TL;DR - If you’re using USB-C displays with Intel 12th or 13th gen
hardeware, its probably a DRI firmware issue in the i915 kernel
module. Roll back your DMC blob to adlp_dmc_ver2_16.bin
.
I’ve recently been building a machine for doing video production work at the robotics competitions I support as well as other small events where a video mux is required. In my pursuit of ever smaller footprints to load in and load out, I switched late this year to using a pair of portable USB-C monitors that accept displayport over USB-C. In order to connect these to my machines of choice and supply them with enough power, I use a CalDigit Element 3 hub. I can speak very highly of the build quality of the CalDigit equipment in general, but one thing I noticed using both a Framework 12th generation mainboard and an Asus ExpertCenter with 13th generation Intel was that over time, my displays would lock up completely and I would no longer be able to access the machine.

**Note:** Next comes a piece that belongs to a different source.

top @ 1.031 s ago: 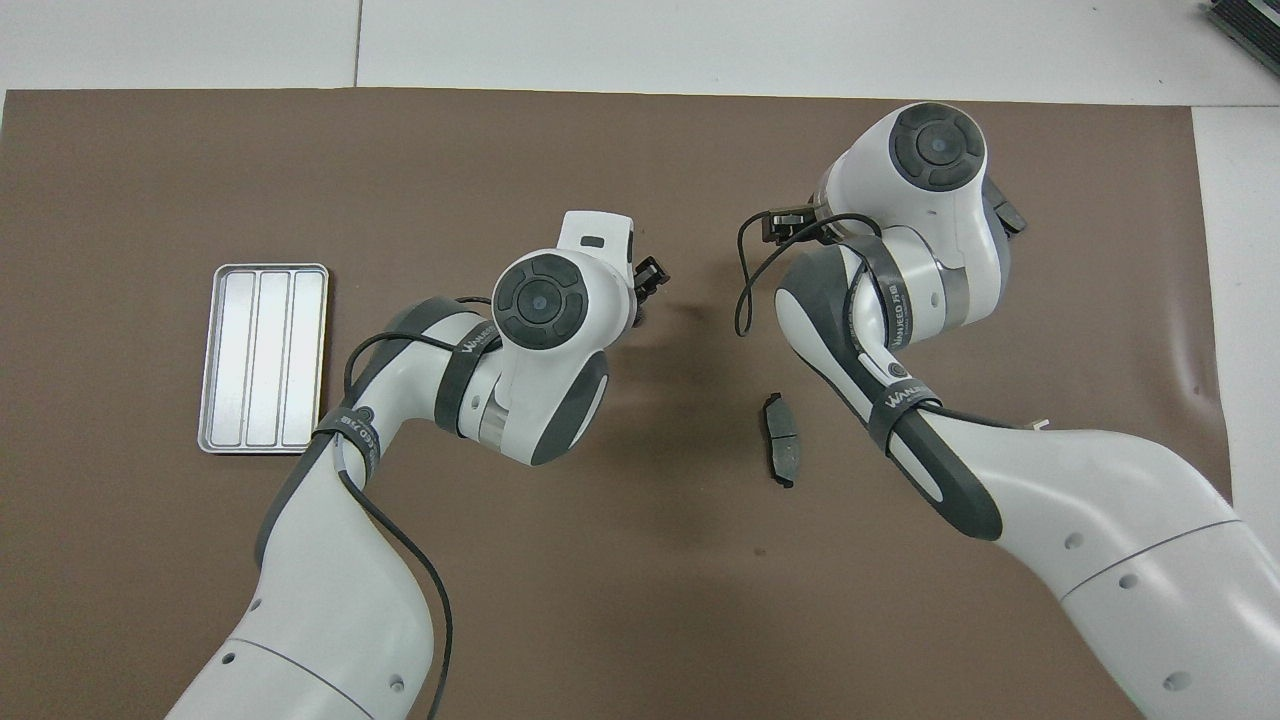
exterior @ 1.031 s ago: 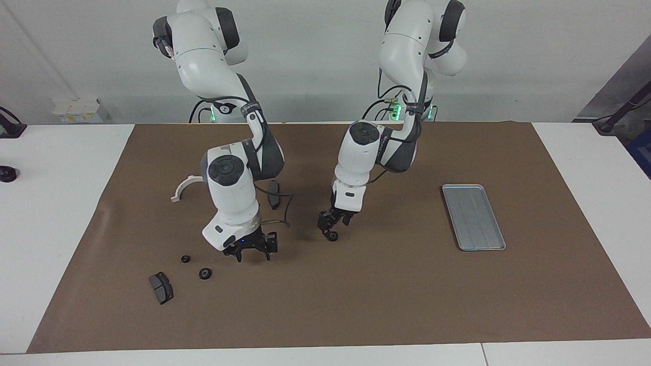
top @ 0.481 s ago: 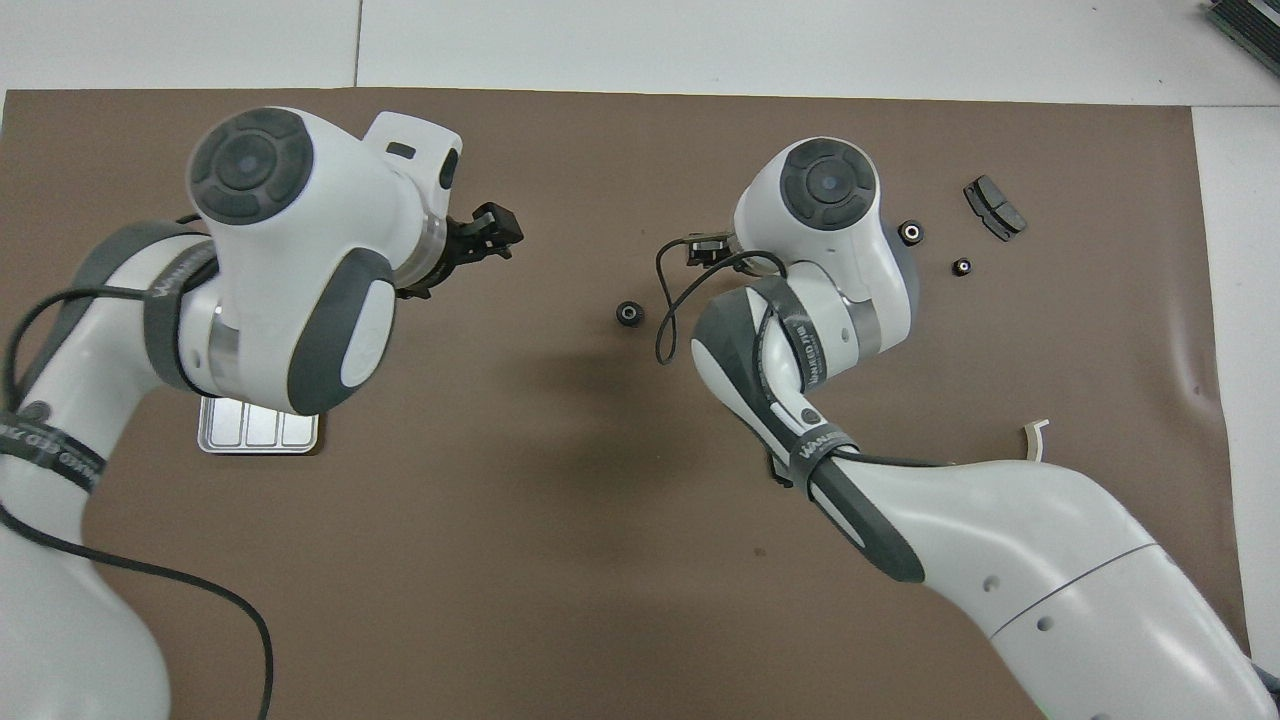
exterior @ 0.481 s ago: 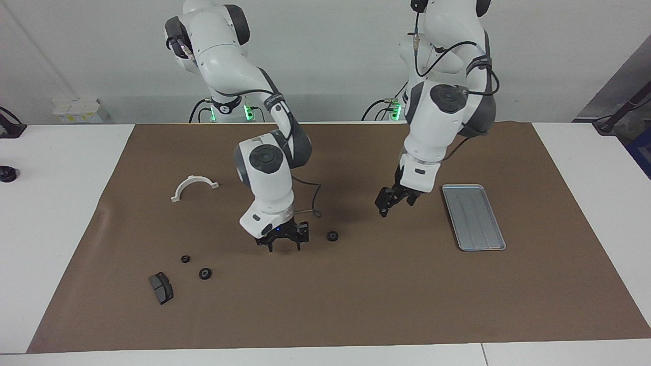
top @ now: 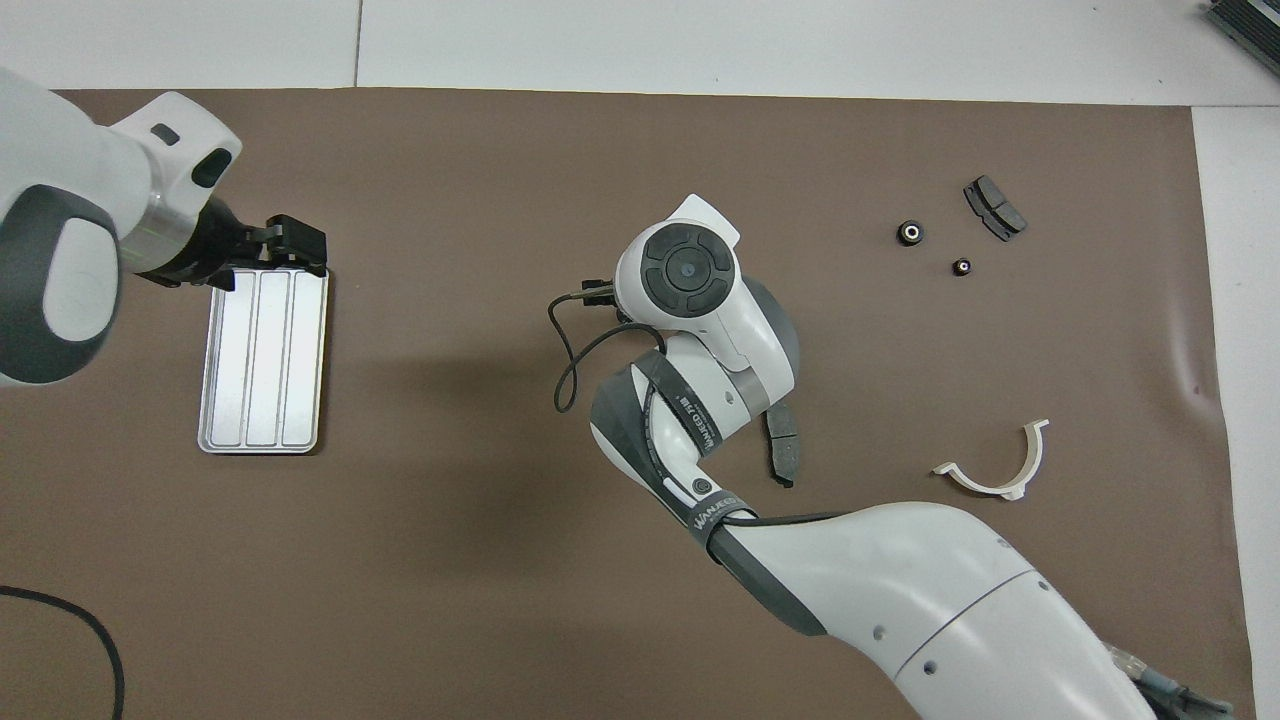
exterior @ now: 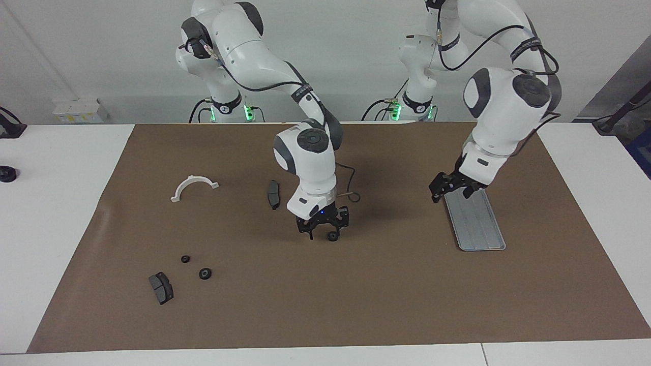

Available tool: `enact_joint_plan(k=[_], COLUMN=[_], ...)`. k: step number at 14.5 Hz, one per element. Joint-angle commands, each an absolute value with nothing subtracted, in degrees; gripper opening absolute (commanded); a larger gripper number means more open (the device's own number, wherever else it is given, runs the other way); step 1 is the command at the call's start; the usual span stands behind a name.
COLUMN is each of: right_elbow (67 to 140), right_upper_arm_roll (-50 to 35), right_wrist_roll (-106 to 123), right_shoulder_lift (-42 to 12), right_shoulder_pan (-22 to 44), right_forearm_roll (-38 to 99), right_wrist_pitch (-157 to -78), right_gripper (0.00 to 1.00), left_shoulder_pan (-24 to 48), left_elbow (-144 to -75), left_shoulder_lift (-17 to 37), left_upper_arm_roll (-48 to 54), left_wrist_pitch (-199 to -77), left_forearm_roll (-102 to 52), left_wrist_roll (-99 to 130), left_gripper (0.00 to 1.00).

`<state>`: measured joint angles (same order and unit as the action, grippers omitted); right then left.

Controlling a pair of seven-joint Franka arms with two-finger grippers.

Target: Place bearing gear from tray to pile

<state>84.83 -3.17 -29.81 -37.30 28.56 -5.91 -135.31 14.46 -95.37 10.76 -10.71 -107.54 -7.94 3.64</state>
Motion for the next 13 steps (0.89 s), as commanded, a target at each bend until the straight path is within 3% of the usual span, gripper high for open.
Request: enact_joint_plan(k=[1, 5, 8, 11, 13], right_elbow=[86.92, 87.98, 88.85, 89.47, 89.47], right_upper_arm_roll=[-3.16, -3.25, -3.16, -3.16, -3.16], right_wrist_roll=[-30.67, -31.11, -33.66, -33.66, -33.66], right_shoulder_lift=[-37.18, -37.09, -36.91, -36.74, -36.74], right_shoulder_pan=[28.73, 29.0, 29.71, 30.06, 30.06], right_forearm_roll=[-7.29, -7.29, -7.29, -7.29, -7.29], right_wrist_pitch=[-138.68, -138.69, -138.6, -138.69, -138.69], right_gripper=[0.8, 0.74, 0.69, 0.58, 0.44], left_shoulder_pan=[9.25, 3.96, 4.48, 7.2, 10.09], left_elbow=[-98.61, -98.61, -97.21, -93.88, -91.59], left_shoulder_lift=[6.78, 4.31, 1.94, 1.06, 1.05], left_upper_arm_roll=[-9.93, -10.02, -9.93, -8.18, -8.17], left_wrist_pitch=[-106.44, -105.47, -103.46, -98.02, -94.76], left_forearm_roll=[-7.38, -7.38, -4.76, -0.63, 0.44], left_wrist_roll=[-5.15, -15.27, -16.44, -16.35, -16.0], left_gripper=[1.0, 1.0, 1.0, 1.0, 1.0])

For me, the lockups were characterized by the following messages in
dmesg
repeating consistently:
[ 3308.663655] i915 0000:00:02.0: [drm] *ERROR* [CONNECTOR:272:DP-3] commit wait timed out
[ 3318.903615] i915 0000:00:02.0: [drm] *ERROR* [CRTC:131:pipe B] flip_done timed out
[ 3359.351470] i915 0000:00:02.0: [drm] *ERROR* flip_done timed out
[ 3359.351475] i915 0000:00:02.0: [drm] *ERROR* [CRTC:131:pipe B] commit wait timed out
[ 3369.591431] i915 0000:00:02.0: [drm] *ERROR* flip_done timed out
[ 3369.591437] i915 0000:00:02.0: [drm] *ERROR* [CONNECTOR:272:DP-3] commit wait timed out
[ 3379.832395] i915 0000:00:02.0: [drm] *ERROR* [CRTC:131:pipe B] flip_done timed out
[ 3390.071475] i915 0000:00:02.0: [drm] *ERROR* flip_done timed out
Its important to note that the machine is still up and running even
when the displays have locked up, and connecting via SSH still yeilds
a running system. For a computer doing video work, however, not
having stable video kind of defeats the purpose. After lots of
debugging and chasing bugs, I stumbled upon this
thread
which suggests that among other things, this is the result of the
render pipeline getting into a bad state. The response from November
24th by user mkyral
turned out to be the answer for my issue, which
was setting the dmc_firmware_path
attribute on the i915 module. To
make this change I created a file at /etc/modprobe.d/i915.conf
with
the following content:
options i915 enable_guc=3 dmc_firmware_path=/lib/firmware/i915/adlp_dmc_ver2_16.bin
I also enabled some additional performance modes when I was editing
this file. If you don’t need or want these, omit the enable_guc=3
token.
Since this file needs to be present in the initrd to be loaded
extremely early, I also created a configuration file for dracut in
/etc/dracut.conf.d/i915.conf
to include the file to the initrd:
install_items+=/etc/modprobe.d/i915.conf
After creating these files and regenerating the initrd, I rebooted and
verified that the path was picked up with systool
:
$ sudo systool -m i915 -av | grep dmc_firmware_path
dmc_firmware_path = "/lib/firmware/i915/adlp_dmc_ver2_16.bin"
My system has been stable for about a day and a half since setting this configuration. Since this was basically ungoogleable, this post is now up with the exact steps I took to resolve this until Intel can fix whatever’s wrong in the closed source blob.